Géneros y Sexualidades

CAMPAÑA CONTRA LA TRANSFOBIA

Nacho Vidal presenta con Chrysallis #NoHayHuevos en apoyo a lxs menores trans

Poniendo como ejemplo a su hija trans Violeta, el actor porno junto con la asociación de familias de menores trans Chrysallis reivindica la valentía de estas personas frente a la transfobia desde la infancia.

Jorge Remacha

Sindicato de Estudiantes de Izquierdas, Zaragoza

Lunes 19 de diciembre de 2016 | 17:43

Imagen: Chrysallis

“Entendemos los huevos como un concepto unisex muy arraigado en nuestra lengua que proviene de una visión binarista de los cuerpos y las masculinidades. Para nosotr@s, la expresión representa la libertad y valentía de hombres y mujeres para hacer con sus vidas lo que les dé la gana.

Nos reapropiamos del término para darle un significado completamente desligado del machismo. Precisamente porque sabemos que tener o no huevos, no es cosa ni sólo ni necesariamente, de hombres.”

Así se explica el nombre de esta campaña en la web de Chrysallis, tratando de aclarar que pretende desligar el eslogan de su origen machista. Esta campaña, lanzada por Chrysallis para concienciar de la difícil situación de lxs menores trans y recaudar dinero para la asociación con la venta de huevos de goma antiestrés, fue protagonizada por el actor, que apareció en varios medios explicando además la situación de su hija.

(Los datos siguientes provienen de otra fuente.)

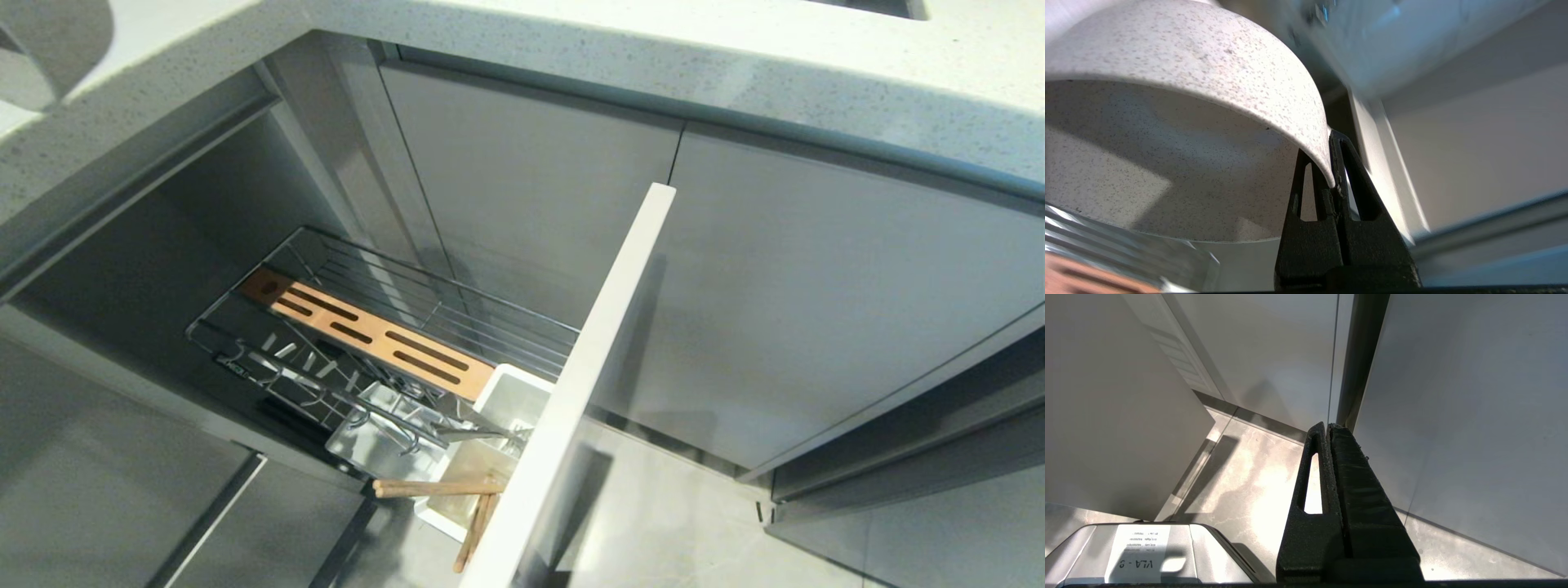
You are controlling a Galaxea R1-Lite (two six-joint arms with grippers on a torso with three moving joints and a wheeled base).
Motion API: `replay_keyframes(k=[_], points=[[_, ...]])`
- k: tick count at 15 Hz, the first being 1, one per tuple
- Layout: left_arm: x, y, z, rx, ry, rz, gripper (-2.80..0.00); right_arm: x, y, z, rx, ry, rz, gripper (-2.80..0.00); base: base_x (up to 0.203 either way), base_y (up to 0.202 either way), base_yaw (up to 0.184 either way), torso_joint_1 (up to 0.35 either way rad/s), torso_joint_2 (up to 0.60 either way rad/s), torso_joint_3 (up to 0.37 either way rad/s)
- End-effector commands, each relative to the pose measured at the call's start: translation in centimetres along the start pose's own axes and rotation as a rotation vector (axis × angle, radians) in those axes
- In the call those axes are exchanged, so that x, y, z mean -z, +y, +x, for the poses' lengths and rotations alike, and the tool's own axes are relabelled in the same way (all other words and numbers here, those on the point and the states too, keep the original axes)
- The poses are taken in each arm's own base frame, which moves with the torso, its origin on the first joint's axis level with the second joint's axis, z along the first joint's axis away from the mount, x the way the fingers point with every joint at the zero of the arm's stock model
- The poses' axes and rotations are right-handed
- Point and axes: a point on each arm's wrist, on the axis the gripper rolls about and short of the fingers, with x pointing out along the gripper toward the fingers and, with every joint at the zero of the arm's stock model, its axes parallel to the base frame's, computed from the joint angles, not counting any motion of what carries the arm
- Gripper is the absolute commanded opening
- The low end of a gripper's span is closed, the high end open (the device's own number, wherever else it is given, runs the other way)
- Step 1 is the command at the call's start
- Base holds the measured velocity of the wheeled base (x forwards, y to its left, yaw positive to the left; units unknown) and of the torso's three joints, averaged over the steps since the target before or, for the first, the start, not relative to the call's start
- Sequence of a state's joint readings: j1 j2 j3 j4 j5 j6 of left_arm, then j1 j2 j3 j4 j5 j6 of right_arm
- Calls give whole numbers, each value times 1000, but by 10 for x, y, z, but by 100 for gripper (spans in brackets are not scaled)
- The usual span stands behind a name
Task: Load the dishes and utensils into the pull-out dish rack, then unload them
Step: Take the bowl out of the cupboard
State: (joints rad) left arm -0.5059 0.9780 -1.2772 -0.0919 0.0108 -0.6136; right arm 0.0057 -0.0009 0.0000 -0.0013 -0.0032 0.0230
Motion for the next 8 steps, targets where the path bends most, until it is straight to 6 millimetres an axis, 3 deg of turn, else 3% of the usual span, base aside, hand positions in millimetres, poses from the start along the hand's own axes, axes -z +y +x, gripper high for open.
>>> replay_keyframes(k=[1,5,8], points=[[-19,-6,-29,-44,-158,122,-280,0,0,0,0,2,0,-280,0,0,0,0,0,0],[-35,-14,-46,-287,-386,432,-280,0,0,0,0,1,0,-280,0,0,0,0,0,0],[-46,-13,-43,-512,-509,601,-280,0,0,0,0,2,0,-280,0,0,0,0,0,0]])
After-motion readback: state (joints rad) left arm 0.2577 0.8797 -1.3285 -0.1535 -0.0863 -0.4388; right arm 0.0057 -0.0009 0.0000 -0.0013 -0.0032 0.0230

Su intervención no tuvo la transfobia que podemos ver habitualmente en los medios cuando se habla de personas trans, incidiendo en que no se tratara el tema como un problema, sino como una situación de diversidad, explicando además que estaba encontrando numerosas trabas legales para que su hija fuera reconocida como una niña y no apareciese con un nombre masculino en los registros y documentos legales.

En muchas ocasiones lxs menores trans y sus familias libran interminables batallas legales para conseguir un nombre asociado al género autopercibido, sin poder en buena parte de los casos hacerlo hasta la mayoría de edad, ya que con frecuencia, jueces y fiscalías tratan de denegar los cambios o hacerlo hacia nombres unisex.

Además, el cambio de sexo y de nombre sólo es posible para quienes tienen la nacionalidad española y han superado un examen psico-médico que precisa del diagnóstico patologizante de “disforia de género” tras dos años de terapia hormonal (de elevado coste y varias de éstas desabastecidas por falta de financiación estatal) y la ausencia de cualquier otro diagnóstico de trastorno mental anterior.

Algo tan básico como el derecho a que te llamen por tu nombre sigue siendo denegado para menores trans incluso en la escuela, donde no avanza la aplicación de protocolos contra la LGBTIfobia en trámite de aprobación en 10 comunidades, que incluye la elección del nombre en los expedientes escolares para estudiantes trans. Esta medida sería un avance en la difícil situación que supone la escuela para lxs menores trans, aunque sólo implique la elección de nombre, de vestuarios y de uniforme, sin incidir en una educación contra la LGBTIfobia.

A ojos de la justicia y del sistema educativo, lxs menores trans prácticamente no existen. La educación afectiva y sexual brilla por su casi total ausencia en los centros educativos, y pese a su casi inexistencia, se suele explicar bajo patrones heteronormativos que excluyen la diversidad de orientación y percepción del género y sin comentar el machismo en las relaciones entre otras múltiples opresiones patriarcales.

La esperanza de vida media de las personas trans es de 35 años y en los últimos 8 años más de 2.000 personas trans han sido asesinadas y ser menor de edad supone una situación crítica para una personas trans, ya que el bullying en los colegios es generalizado y grave hasta tal punto que el suicidio constituye la principal causa de muerte para menores trans.

En la página de la campaña www.nohayhuevos.org se trata de explicar frente al discurso biomédico que legitima el binarismo la (dura) realidad de lxs menores trans para introducir esta campaña de Chrysallis con la que se puede colaborar en la anterior dirección web.

“Las personas transexuales no están atrapadas en ningún cuerpo. Ni tienen cuerpos equivocados. Ni son niños que quieren ser niñas, ni son niñas que quieren ser niños. Son niñas y niños transexuales. No son ningún error de la naturaleza. Son un maravilloso acierto.

La identidad sexual de las personas reside en el cerebro y es el sentimiento íntimo de ser hombre o mujer, ninguna de las dos cosas o ambas. Al nacer, por interpretación visual de los genitales se nos asigna un sexo registral, hombre o mujer. En la gran mayoría de los casos se acierta, pero en el caso de las personas transexuales se produce un grave error que tendrá consecuencias fatales para la persona desde su infancia. Que existan hombres con vagina y mujeres con pene es algo natural. No es una desviación ni una anormalidad.”